The following test was run on the production WCOSS_D:

  1. configure emc.glopara v16ops parallel slot to run the operational gfs.v16.1.2.
  2. run gdas prep for 2021072406, 2021072606, and 2021072706. These three cycles contain 3, 2, and 1 storms, respectively in the syndata.tcvitals file. The 2021072606 case was also run with a zero length syndata.tcvitals to simulate a cycle with no storms. Each run reproduced its operational counterpart, except (obviously) the zero storm 2021072606 test.
  3. the job run time and wall times for programs PREPOBS_PREPDATA and SYNDAT_SYNDATA were recorded for each run. Both of these programs read atmf006.nc.

The gdas.t00z.atmf006.nc file used for each gdas prep cycle was manually uncompressed using NetCDF utility nccopy. The following changes were made to a working copy of obsproc_prep_RB-5.4.0:

The v16ops config.base was updated to point at the modified obsproc_prep and the gdas prep cases rerun. Each run generated prepbufr and prepbufr.acft_profiles which were bit-4-bit identical with their operational counterparts.

Tabulated below are the prep job run time (minutes:seconds) for the control (operations) and test processing uncompressed netcdf files with ln.

cycle / storms control test
2021072406, 3 storms 06:04 04:12
2021072606, 2 storms 05:52 03:59
2021072706, 1 storm 06:04 04:05
2021072606, 0 storm 03:34 02:28
Below is a similar table but with wall times for executables PREPOBS_PREPDATA and SYNDAT_SYNDATA.
First, the wall times (seconds) for PREPOBS_PREPDATA: cycle / storms
control test
2021072406, 3 storms 141.816695 94.583356
2021072606, 2 storms 143.482867 93.776878
2021072706, 1 storm 144.274038 94.779594
2021072606, 0 storm 142.240700 93.808766
Second, the wall times (seconds) for SYNDAT_SYNDATA: cycle / storms control test
2021072406, 3 storms 143.622996 96.613691
2021072606, 2 storms 136.511219 88.841422
2021072706, 1 storm 132.424489 84.072876
2021072606, 0 storm 0.0 0.0

Since the GFS no longer runs vortex relocation the gdas atm[gm3, ges, gp3].nc files are direct copies of the previous cycle gdas atmf[003, 006, 009].nc files, respectively. A check of operational job log files found that neither the gfs nor gdas cycle of the GFS use gdas atm[gm3, ges, gp3].nc files. Thus, the sections of scripts/exglobal_makeprepbufr.sh.ecf in obsproc_global_RB-3.4.0 which copy the previous cycle sg*prep files to $COMOUT could be removed. That said, downstream applications or external users may use the atm[gm3, ges, gp3].nc files. These users should be informed to use the previous cycle atmf[003, 006, 009].nc files since this, in fact, is what they are currently doing.

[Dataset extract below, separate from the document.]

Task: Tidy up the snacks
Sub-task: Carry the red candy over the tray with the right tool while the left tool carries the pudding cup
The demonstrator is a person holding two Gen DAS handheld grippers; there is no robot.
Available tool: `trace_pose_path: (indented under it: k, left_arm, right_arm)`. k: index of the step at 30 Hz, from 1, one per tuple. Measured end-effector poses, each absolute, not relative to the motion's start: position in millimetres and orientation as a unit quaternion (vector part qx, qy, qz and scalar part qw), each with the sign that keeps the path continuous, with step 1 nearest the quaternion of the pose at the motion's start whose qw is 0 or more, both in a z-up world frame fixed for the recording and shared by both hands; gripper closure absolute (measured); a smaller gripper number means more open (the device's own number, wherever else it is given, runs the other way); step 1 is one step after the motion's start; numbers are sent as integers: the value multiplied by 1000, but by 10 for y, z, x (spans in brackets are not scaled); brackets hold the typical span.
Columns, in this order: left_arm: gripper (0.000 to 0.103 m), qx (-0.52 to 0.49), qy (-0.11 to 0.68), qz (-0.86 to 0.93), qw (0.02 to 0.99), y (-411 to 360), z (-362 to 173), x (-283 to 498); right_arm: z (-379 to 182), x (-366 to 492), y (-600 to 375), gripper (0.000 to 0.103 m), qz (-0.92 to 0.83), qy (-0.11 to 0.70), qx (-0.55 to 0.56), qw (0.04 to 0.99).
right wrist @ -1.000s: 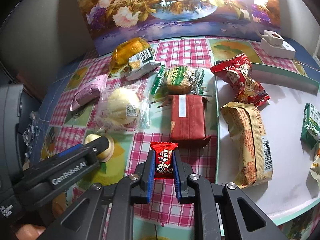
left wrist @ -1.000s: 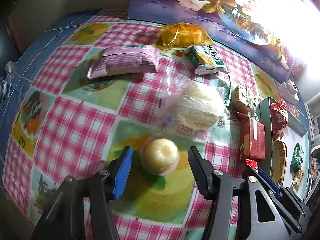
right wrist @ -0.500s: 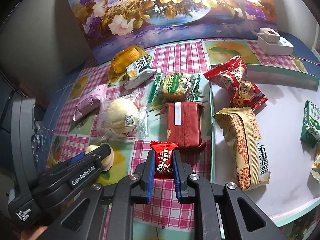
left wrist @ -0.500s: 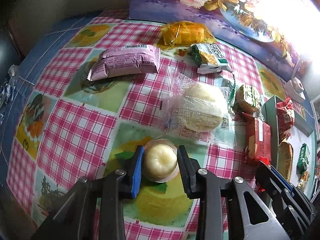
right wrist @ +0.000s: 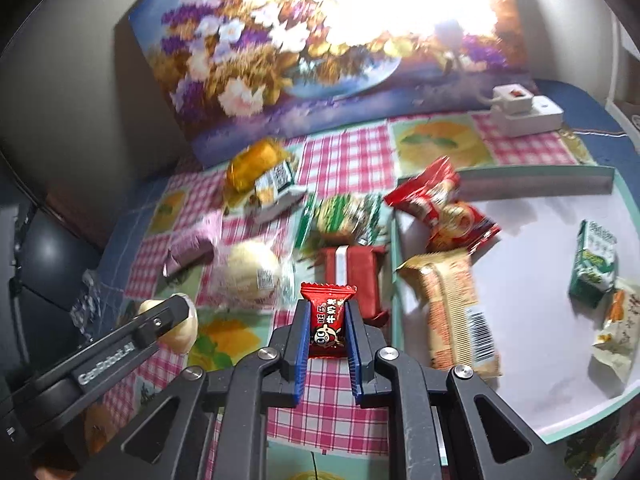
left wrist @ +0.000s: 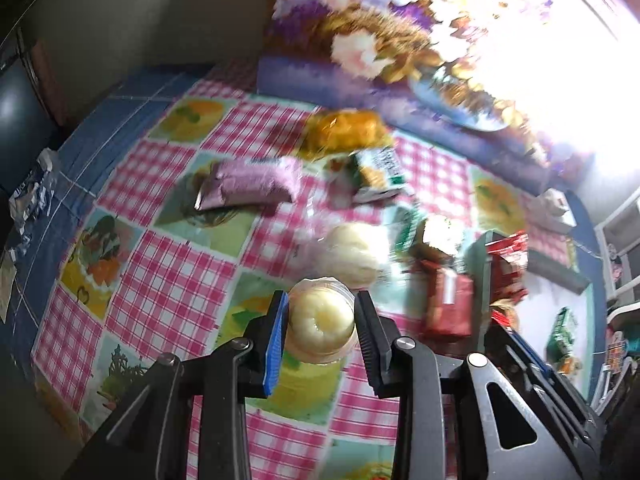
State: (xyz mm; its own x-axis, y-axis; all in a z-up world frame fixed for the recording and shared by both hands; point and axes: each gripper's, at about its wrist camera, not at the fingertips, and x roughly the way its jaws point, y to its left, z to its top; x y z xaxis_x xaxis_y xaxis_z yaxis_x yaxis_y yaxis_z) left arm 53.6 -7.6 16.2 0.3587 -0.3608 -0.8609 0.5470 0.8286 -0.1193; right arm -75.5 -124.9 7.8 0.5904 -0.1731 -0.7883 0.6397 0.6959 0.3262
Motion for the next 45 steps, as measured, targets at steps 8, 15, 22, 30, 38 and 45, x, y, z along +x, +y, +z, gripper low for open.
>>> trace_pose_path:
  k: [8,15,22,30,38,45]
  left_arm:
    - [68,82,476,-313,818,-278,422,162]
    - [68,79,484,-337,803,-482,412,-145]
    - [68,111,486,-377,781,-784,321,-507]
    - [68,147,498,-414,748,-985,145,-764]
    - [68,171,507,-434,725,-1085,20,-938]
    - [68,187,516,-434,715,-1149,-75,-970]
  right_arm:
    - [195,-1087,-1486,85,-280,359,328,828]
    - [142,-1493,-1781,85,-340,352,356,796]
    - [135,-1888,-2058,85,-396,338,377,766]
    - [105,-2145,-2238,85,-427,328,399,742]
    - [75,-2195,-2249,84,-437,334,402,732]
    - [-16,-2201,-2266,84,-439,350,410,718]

Removing the sg*prep copies from scripts/exglobal_makeprepbufr.sh.ecf simplifies the script and may yield a small reduction in run time.

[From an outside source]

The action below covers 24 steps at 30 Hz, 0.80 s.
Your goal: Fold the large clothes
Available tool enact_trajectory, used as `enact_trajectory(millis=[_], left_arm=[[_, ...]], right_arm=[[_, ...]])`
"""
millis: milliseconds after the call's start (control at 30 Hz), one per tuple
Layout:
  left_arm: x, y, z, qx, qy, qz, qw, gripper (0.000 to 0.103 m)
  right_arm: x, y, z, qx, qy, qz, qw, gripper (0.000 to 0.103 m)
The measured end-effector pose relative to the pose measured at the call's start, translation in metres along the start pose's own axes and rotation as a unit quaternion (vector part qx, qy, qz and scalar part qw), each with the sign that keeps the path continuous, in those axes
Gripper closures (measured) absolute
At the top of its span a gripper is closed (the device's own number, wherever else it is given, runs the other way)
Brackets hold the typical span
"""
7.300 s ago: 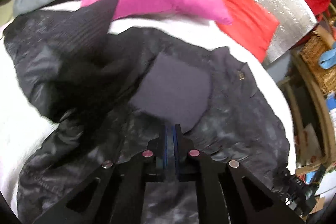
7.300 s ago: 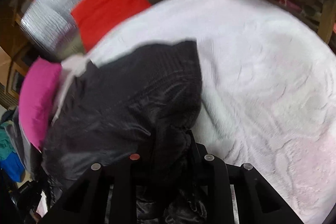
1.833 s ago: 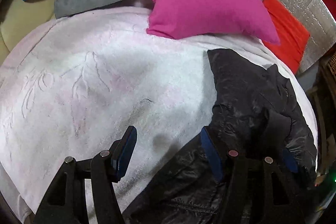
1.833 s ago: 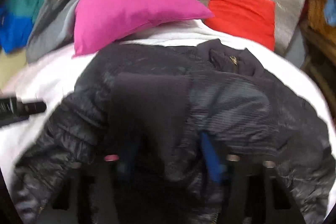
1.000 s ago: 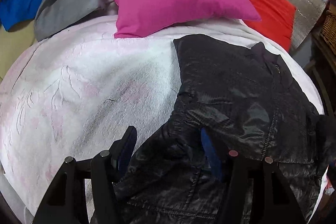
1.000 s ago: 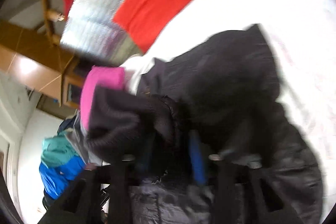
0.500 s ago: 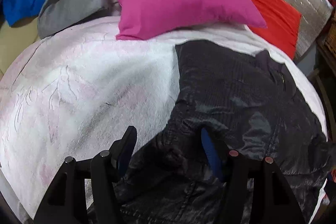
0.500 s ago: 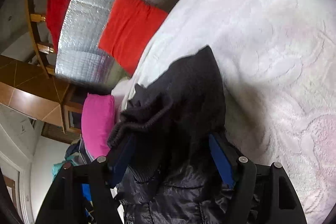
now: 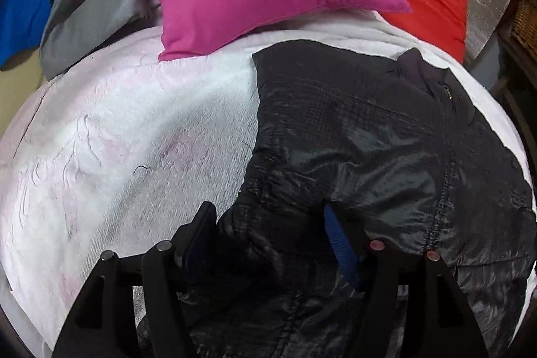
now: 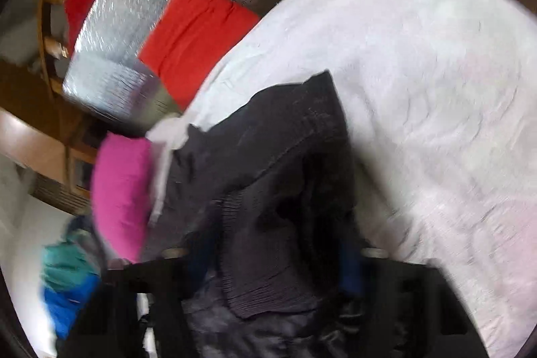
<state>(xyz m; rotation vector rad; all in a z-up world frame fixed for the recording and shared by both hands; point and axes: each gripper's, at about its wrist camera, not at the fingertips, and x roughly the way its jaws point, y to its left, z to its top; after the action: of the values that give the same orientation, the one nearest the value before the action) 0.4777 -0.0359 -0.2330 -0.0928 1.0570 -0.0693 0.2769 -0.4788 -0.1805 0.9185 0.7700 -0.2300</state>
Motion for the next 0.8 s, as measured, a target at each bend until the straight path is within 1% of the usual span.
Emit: enact_trajectory(millis=[33, 133, 200, 267, 300, 367, 433, 467, 500, 533, 567, 633, 733, 800], left_arm=[[-0.001, 0.001, 0.000, -0.003, -0.001, -0.002, 1.0000, 0.037], [-0.001, 0.005, 0.002, -0.006, 0.000, -0.006, 1.0000, 0.038], [0.001, 0.005, 0.002, -0.004, 0.005, -0.006, 1.0000, 0.037], [0.004, 0.004, 0.000, 0.001, 0.016, -0.005, 0.9999, 0.033], [0.003, 0.004, -0.001, 0.003, 0.017, -0.006, 0.9998, 0.033], [-0.001, 0.005, -0.003, 0.003, 0.016, -0.008, 0.9998, 0.033], [-0.008, 0.009, -0.004, 0.002, 0.011, -0.010, 0.9999, 0.033], [-0.012, 0.011, -0.005, 0.001, 0.007, -0.010, 0.9999, 0.033], [-0.016, 0.014, -0.006, -0.001, 0.002, -0.009, 1.0000, 0.033], [-0.021, 0.016, -0.006, -0.002, -0.003, -0.008, 1.0000, 0.033], [-0.025, 0.019, -0.007, 0.000, -0.007, -0.008, 0.9999, 0.033], [-0.033, 0.022, -0.009, 0.008, -0.015, -0.007, 0.9998, 0.033], [-0.040, 0.023, -0.013, 0.028, -0.026, 0.001, 0.9992, 0.032], [-0.040, 0.026, -0.014, 0.034, -0.026, 0.009, 0.9990, 0.029]], right_arm=[[-0.004, 0.003, 0.000, -0.011, -0.012, -0.001, 1.000, 0.081], [-0.010, 0.007, 0.004, -0.025, -0.028, -0.001, 0.999, 0.082], [-0.003, 0.007, 0.004, -0.032, -0.027, -0.016, 0.999, 0.082], [0.013, 0.002, 0.004, -0.039, -0.001, -0.045, 0.998, 0.079], [0.016, 0.000, 0.003, -0.039, 0.007, -0.050, 0.998, 0.079], [0.010, 0.002, 0.004, -0.036, 0.006, -0.048, 0.998, 0.079], [-0.002, 0.008, 0.006, -0.047, 0.000, -0.037, 0.998, 0.077], [-0.010, 0.008, 0.006, -0.051, -0.008, -0.033, 0.998, 0.072], [-0.018, 0.007, 0.005, -0.052, -0.017, -0.031, 0.998, 0.056], [-0.025, 0.005, 0.005, -0.051, -0.027, -0.031, 0.998, 0.035], [-0.035, 0.002, 0.005, -0.048, -0.040, -0.028, 0.998, 0.030], [-0.041, 0.000, 0.007, -0.052, -0.047, -0.025, 0.997, 0.029], [-0.047, -0.011, 0.004, -0.054, -0.044, -0.035, 0.997, 0.029], [-0.042, -0.021, 0.004, -0.042, -0.033, -0.036, 0.998, 0.029]])
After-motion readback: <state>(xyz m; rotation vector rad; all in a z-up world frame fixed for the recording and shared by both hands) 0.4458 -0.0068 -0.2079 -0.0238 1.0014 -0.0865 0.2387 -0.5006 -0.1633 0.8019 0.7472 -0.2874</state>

ilianagenkova commented 3 years ago

Here is @ShelleyMelchior-NOAA 's contribution to this work - comparing the time needed to prepare one satwnd dump file vs time for components bufr_d files. "...

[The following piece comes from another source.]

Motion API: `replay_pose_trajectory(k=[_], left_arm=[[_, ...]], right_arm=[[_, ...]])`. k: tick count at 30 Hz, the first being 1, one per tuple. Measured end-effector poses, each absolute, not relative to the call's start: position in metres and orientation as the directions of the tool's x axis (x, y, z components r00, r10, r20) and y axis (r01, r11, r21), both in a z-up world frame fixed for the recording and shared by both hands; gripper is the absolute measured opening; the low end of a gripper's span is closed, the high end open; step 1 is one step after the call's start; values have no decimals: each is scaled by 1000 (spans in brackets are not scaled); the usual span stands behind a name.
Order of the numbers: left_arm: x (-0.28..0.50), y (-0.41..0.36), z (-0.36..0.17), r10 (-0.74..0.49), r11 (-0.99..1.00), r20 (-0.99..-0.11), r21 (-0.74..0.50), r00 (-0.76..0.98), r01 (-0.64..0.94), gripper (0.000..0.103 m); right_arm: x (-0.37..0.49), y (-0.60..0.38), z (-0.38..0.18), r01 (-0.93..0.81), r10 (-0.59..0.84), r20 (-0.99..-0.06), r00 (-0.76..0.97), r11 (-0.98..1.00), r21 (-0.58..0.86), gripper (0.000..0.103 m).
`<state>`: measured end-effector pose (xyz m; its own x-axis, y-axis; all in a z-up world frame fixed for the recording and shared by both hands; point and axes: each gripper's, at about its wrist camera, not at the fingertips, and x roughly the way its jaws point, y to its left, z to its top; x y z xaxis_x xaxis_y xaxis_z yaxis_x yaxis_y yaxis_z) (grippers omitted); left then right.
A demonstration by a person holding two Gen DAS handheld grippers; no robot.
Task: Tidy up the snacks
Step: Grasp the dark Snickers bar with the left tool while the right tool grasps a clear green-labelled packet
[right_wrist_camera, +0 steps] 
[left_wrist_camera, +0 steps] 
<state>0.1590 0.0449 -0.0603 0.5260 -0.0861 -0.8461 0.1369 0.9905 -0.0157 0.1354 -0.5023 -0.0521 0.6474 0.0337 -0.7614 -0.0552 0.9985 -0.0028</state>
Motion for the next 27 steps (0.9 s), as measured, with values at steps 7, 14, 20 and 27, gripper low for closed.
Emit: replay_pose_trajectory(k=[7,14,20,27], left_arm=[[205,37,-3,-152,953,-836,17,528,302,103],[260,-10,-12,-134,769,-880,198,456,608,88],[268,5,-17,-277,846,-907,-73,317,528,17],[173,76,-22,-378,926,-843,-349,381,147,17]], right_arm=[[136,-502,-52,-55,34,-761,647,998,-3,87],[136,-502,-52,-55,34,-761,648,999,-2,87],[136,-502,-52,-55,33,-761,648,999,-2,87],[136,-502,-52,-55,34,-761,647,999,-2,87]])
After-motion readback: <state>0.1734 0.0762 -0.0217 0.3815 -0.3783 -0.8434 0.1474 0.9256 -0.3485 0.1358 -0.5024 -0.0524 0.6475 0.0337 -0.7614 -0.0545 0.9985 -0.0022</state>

I took a moment to look at the job run times for dumping satwnd as a dump group vs dumping satwnd individual components.

GFS | split (s) | whole (s) | delta (s) | GDAS | split (s) | whole (s) | delta (s) -- | -- | -- | -- | -- | -- | -- | -- 20210718 00 | 269 | 257 | -12 | 20210718 00 | 278 | 269 | -9 20210718 12 | 194 | 183 | -11 | 20210718 12 | 205 | 196 | -9 20210718 18 | 328 | 322 | -6 | 20210718 18 | 343 | 331 | -12 20210719 18 | 323 | 318 | -5 | 20210719 18 | 335 | 325 | -10 20210722 18 | 199 | 191 | -8 | 20210722 18 | 212 | 205 | -7 20210723 06 | 111 | 102 | -9 | 20210723 06 | 125 | 115 | -10 20210723 12 | 151 | 145 | -6 | 20210723 12 | 166 | 158 | -8   |   |   | -8.142857143 |   |   |   | -9.285714286

I spot checked a handful of cycles that Sudhir ran in his crons.  The conclusion, keeping the satwnd constituents grouped as an entity is, on average, 8 seconds faster for GFS and 9 seconds faster for GDAS, than busting them up into individual dump files.

I don't know how that timing compares to the duration it takes for GSI to bust up the satwnd dump file components.  If 8-9 seconds longer is still shorter than the GSI routine, then this is something we can consider doing in obsproc.